## Assigned task
Output, without alteration, the first line of the entries and each line after it, stopping with the line that contains "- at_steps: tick".

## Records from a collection
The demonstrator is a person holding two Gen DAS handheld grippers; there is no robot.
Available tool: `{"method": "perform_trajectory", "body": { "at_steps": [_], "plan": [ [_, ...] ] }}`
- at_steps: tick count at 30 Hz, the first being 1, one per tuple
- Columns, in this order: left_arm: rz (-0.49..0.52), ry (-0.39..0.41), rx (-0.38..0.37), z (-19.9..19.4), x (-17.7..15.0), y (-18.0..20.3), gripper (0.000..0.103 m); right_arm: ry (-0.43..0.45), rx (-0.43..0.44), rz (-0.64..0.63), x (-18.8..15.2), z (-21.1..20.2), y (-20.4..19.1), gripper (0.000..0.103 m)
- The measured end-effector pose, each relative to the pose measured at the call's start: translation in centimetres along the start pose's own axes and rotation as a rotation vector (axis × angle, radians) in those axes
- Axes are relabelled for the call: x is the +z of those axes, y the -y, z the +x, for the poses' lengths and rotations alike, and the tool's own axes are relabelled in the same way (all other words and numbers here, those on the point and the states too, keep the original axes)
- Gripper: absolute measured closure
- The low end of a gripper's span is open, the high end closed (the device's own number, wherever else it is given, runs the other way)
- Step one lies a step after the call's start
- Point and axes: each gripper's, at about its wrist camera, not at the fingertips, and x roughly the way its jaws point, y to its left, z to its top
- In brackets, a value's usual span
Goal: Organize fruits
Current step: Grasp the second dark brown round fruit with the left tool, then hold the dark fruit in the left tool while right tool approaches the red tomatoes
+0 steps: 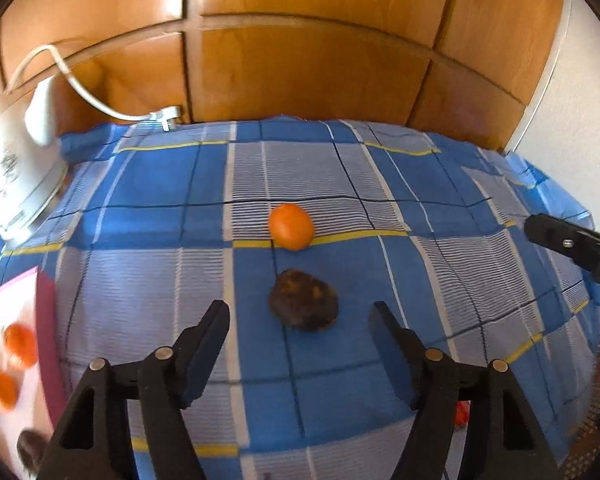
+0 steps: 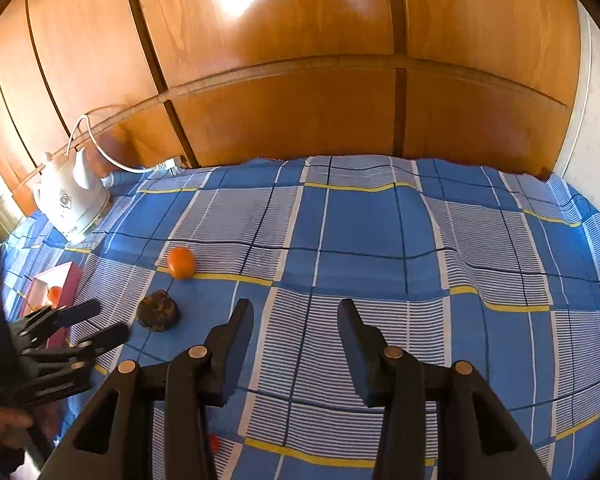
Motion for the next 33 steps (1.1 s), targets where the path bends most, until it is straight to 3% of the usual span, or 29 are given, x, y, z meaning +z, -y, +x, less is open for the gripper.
{"method": "perform_trajectory", "body": {
  "at_steps": [7, 8, 9, 10, 16, 26, 33],
  "plan": [
    [0.084, -0.055, 0.063, 4.2, 1.0, 1.4, 0.033, 0.002, 0.006, 0.011, 0.2, 0.0, 0.1, 0.059],
    [0.085, -0.071, 0.067, 4.7, 0.9, 1.2, 0.037, 0.002, 0.008, 0.012, 0.2, 0.0, 0.2, 0.059],
    [0.079, -0.086, 0.067, 5.2, 0.8, 1.1, 0.051, 0.002, 0.009, 0.012, 0.2, 0.0, 0.1, 0.059],
    [0.069, -0.099, 0.057, 5.6, 0.6, 0.8, 0.055, 0.001, 0.008, 0.007, 0.2, 0.0, 0.0, 0.059],
    [0.027, -0.04, 0.022, 3.2, -0.8, -0.2, 0.055, -0.023, 0.015, -0.022, -0.2, 0.6, -0.7, 0.059],
    [-0.007, 0.035, 0.044, -3.5, -8.4, -1.2, 0.055, -0.142, 0.169, -0.105, -1.8, 2.5, -3.5, 0.059],
    [-0.021, 0.033, 0.061, -4.1, -11.6, -1.8, 0.055, -0.266, 0.283, -0.233, -4.2, 4.4, -7.1, 0.059]
  ]
}}
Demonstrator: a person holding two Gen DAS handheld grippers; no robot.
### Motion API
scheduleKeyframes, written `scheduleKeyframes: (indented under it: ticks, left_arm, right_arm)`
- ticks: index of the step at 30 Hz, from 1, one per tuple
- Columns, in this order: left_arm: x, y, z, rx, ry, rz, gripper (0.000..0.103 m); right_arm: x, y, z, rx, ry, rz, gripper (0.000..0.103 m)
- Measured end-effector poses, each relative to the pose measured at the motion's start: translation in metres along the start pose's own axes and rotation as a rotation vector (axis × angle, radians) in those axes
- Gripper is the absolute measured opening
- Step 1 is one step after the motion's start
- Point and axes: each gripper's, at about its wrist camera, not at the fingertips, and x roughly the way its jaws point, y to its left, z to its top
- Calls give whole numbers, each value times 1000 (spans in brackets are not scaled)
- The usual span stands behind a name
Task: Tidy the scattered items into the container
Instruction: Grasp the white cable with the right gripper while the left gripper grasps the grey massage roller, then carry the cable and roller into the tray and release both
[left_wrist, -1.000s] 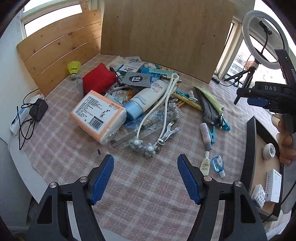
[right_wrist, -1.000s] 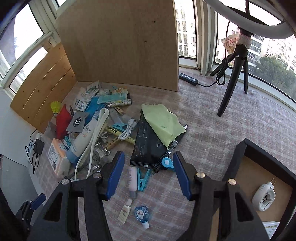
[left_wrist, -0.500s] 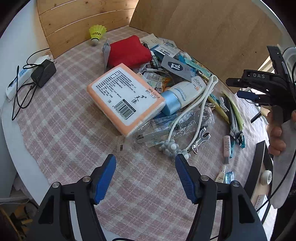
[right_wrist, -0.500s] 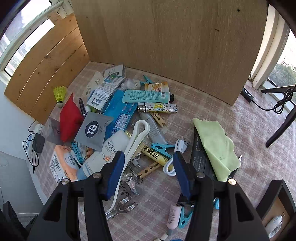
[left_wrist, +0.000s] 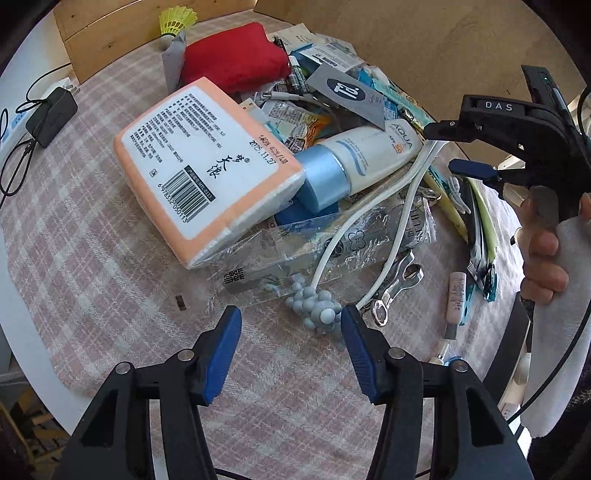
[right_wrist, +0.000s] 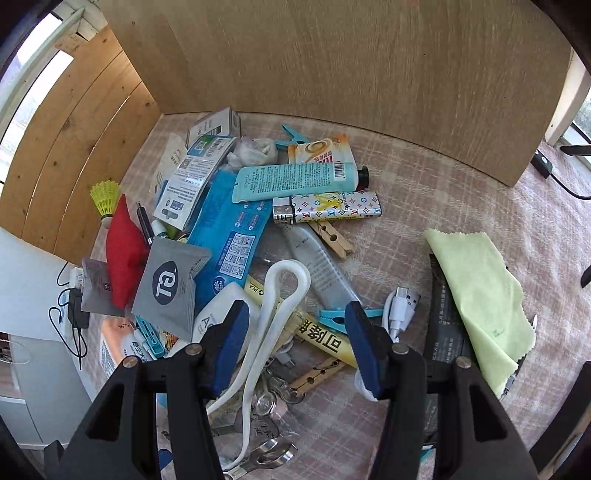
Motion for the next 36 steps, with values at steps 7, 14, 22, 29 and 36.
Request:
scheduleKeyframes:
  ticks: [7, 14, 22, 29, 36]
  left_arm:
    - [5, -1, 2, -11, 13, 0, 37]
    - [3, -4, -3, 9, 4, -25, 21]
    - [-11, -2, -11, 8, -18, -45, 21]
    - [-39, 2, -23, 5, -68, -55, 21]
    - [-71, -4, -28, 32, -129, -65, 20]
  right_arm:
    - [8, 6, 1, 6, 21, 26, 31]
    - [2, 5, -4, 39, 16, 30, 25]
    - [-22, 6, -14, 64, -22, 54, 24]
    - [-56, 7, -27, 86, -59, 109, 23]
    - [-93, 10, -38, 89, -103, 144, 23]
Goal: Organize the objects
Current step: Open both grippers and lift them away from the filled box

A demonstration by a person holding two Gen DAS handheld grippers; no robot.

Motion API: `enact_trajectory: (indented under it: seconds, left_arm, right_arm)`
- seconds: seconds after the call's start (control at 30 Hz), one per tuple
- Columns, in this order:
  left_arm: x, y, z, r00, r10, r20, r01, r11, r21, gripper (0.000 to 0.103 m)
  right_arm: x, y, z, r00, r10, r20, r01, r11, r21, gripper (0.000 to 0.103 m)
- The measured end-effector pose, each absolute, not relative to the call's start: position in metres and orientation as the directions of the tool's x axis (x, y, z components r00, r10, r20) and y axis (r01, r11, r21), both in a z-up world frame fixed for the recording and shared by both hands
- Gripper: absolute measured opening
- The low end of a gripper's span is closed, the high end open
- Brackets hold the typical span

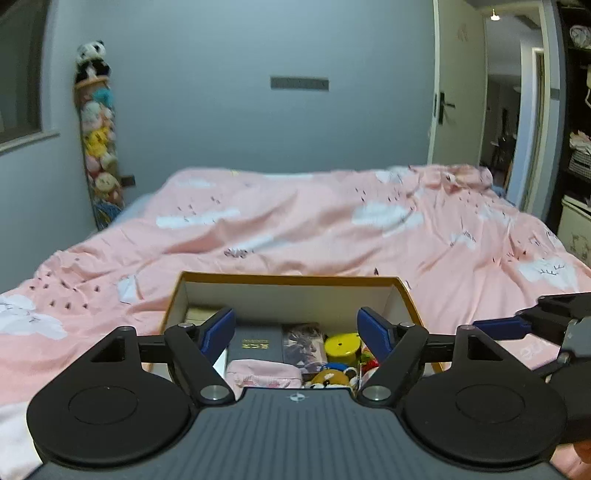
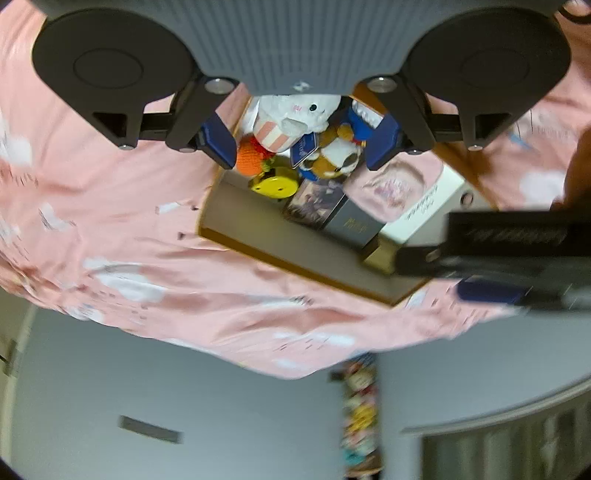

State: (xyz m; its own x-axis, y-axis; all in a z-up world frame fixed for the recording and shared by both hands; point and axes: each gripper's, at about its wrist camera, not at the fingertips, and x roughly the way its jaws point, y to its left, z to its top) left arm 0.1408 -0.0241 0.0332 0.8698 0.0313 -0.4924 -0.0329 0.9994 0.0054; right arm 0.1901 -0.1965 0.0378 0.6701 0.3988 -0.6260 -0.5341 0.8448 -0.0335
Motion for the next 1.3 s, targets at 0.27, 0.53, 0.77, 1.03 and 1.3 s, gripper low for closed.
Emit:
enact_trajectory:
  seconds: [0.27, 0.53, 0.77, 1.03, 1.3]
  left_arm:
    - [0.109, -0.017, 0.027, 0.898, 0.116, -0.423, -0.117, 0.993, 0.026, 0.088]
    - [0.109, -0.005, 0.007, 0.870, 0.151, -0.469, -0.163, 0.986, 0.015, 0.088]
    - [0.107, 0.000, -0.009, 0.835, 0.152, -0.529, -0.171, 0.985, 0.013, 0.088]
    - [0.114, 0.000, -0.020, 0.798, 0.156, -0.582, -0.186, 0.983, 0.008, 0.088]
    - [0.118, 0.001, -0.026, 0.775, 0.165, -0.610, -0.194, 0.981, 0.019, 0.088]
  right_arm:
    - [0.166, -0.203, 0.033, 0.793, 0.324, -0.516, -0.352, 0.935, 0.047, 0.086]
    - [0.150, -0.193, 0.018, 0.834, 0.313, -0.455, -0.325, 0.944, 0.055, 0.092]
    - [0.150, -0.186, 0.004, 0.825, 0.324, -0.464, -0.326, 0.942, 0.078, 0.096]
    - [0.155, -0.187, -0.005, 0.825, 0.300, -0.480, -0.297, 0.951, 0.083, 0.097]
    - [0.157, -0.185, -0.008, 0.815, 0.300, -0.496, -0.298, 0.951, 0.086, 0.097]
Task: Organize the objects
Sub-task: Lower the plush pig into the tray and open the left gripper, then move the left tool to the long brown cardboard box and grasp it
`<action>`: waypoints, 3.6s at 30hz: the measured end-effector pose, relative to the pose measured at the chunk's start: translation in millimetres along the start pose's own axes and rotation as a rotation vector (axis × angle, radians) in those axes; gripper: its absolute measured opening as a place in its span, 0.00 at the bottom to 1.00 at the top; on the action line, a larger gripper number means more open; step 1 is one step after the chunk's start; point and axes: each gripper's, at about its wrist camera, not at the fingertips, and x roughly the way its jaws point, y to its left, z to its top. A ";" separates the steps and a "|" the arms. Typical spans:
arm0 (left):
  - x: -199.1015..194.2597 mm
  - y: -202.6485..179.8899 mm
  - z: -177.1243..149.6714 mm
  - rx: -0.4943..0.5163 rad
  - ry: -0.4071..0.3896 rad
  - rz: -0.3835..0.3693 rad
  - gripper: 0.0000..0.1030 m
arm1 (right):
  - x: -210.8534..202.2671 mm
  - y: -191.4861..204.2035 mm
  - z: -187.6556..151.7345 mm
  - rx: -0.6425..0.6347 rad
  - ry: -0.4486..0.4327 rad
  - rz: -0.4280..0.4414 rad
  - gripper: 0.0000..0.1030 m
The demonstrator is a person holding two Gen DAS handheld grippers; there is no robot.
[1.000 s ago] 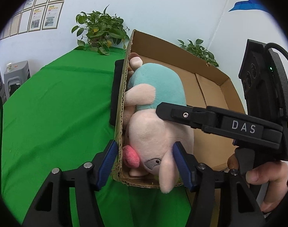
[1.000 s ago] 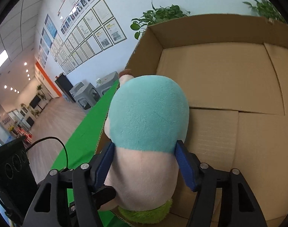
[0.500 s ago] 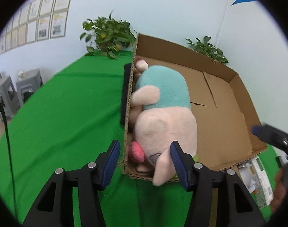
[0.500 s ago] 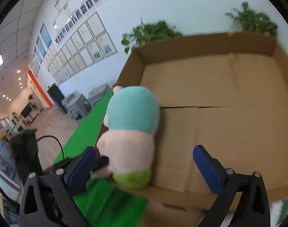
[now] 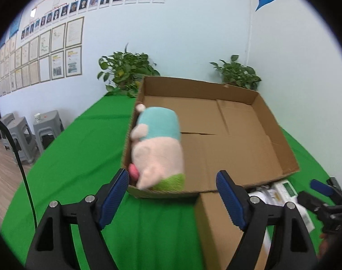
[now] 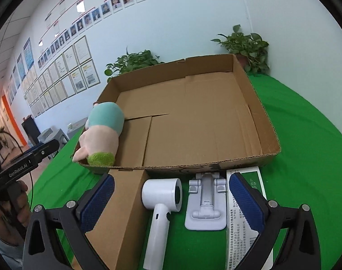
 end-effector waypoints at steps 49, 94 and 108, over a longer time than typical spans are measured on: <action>54.3 -15.1 -93.8 -0.155 0.448 -0.373 0.80 | -6.5 81.3 -87.7 -0.172 0.341 0.332 1.00; 30.1 -2.5 -104.6 -0.211 0.445 -0.437 0.67 | 7.4 97.8 -84.8 -0.167 0.384 0.384 0.98; 37.7 3.1 -117.1 -0.276 0.492 -0.503 0.70 | 1.4 123.7 -107.5 -0.290 0.412 0.195 0.98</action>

## Response
The demonstrator is a person holding two Gen DAS handheld grippers; there is no robot.
Available tool: `{"method": "perform_trajectory", "body": { "at_steps": [_], "plan": [ [_, ...] ] }}`
- at_steps: tick count at 30 Hz, the first being 1, one per tuple

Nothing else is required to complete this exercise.